People, including young children, could be seen looking on at the bloody animals on the dockside, with many stopping to snap the dead mammals lying just metres away.
The killings are a centuries-old tradition on the Faroe Islands, known locally as a 'grind' or 'grindadrap'. It apparently helps feed the population of the remote Atlantic community over winter.
But while the Faroese claim the practice is both sustainable and regulated by law, campaign groups say it is inhumane and are calling for such hunts for banned.
Charity Sea Shepherd UK documented the killing on Friday 2 August in the bay of Hvalvik, saying this is the 10th whale hunt on the Faroe Islands this year - with 536 pilot whales slaughtered in total.
In September 2018, the charity offered the Faroe Islands €1m (£920,000; $1.1m) for 10 consecutive years with no whale hunts.
A spokesman for the campaign group said: "Over the course of the lengthy drive more and more members of the public and tourists could be seen stopping along the coastline to watch the family of pilot whales struggle and resist.

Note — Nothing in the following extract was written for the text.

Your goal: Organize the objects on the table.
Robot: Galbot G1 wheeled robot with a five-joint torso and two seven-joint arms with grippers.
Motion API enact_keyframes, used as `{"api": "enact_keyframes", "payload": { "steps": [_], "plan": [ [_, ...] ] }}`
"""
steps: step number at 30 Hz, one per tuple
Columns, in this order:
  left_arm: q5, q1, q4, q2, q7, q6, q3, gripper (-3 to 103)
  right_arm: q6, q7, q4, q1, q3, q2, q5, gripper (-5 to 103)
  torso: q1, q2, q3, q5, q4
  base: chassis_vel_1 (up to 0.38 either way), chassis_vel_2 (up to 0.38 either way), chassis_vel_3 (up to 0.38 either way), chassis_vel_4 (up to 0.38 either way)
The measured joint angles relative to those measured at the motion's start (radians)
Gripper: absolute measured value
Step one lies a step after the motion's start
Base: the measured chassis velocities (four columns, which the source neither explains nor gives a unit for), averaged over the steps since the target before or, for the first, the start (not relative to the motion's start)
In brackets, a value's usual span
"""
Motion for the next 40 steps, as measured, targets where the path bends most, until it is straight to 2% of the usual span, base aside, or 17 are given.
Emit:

"As is often the case, the grind was swiftly becoming a social event, with parents laughing and chatting as children played on the killing beach.
"The level of excitement was clearly growing as anticipation of the brutality came closer. Epitomising the social aspect of the grind was the sight of a youth group - possibly a guides or scout group - sat eagerly watching and waiting."
The Sea Shepherd UK crew documented the hunt with video footage and photographs, with a charity spokesman adding: "Grind participants ran cheering into the pod to start attaching ropes and pulling individuals out to begin slaughtering.
"Though, as usual, the 'humane' process of killing the pilot whales was far from it, with multiple unsuccessful attempts to paralyse them with the lance were observed on a number of the pod.
"Having previously observed other pilot whale drives, our crew noted that this pod had clearly been worn out or resigned to their fate as little to no cries were heard from the pod.
"As the family were laid out on the docks, the all too familiar and disturbing images of children jumping on and playing with the dead could be seen.
"As the process continued, crew witnessed one juvenile being laid out to be butchered and the harrowing sight of one unborn calf being cut from their mother's womb.
"The calf appeared to be mere days or weeks from being born. In another case a small foetus was witnessed being removed.
"Our crew learnt from one participant that the unborn are not eaten and would later be 'returned to the sea', an eloquent way of saying their bodies will be unceremoniously dumped.
"The Faroese often talk of the tradition behind the grindadrap and specifically the respect shown to the pilot whales.
"Video and photographs from the 10th grind of 2019 clearly show this not to be the case, with images of people and tourists taking selfies with the murdered pod.
"Children were playing with fins, kicking and punching the bodies, walking on them and worryingly seen running around the dock carrying the traditional knives that are used as part of the grindadrap."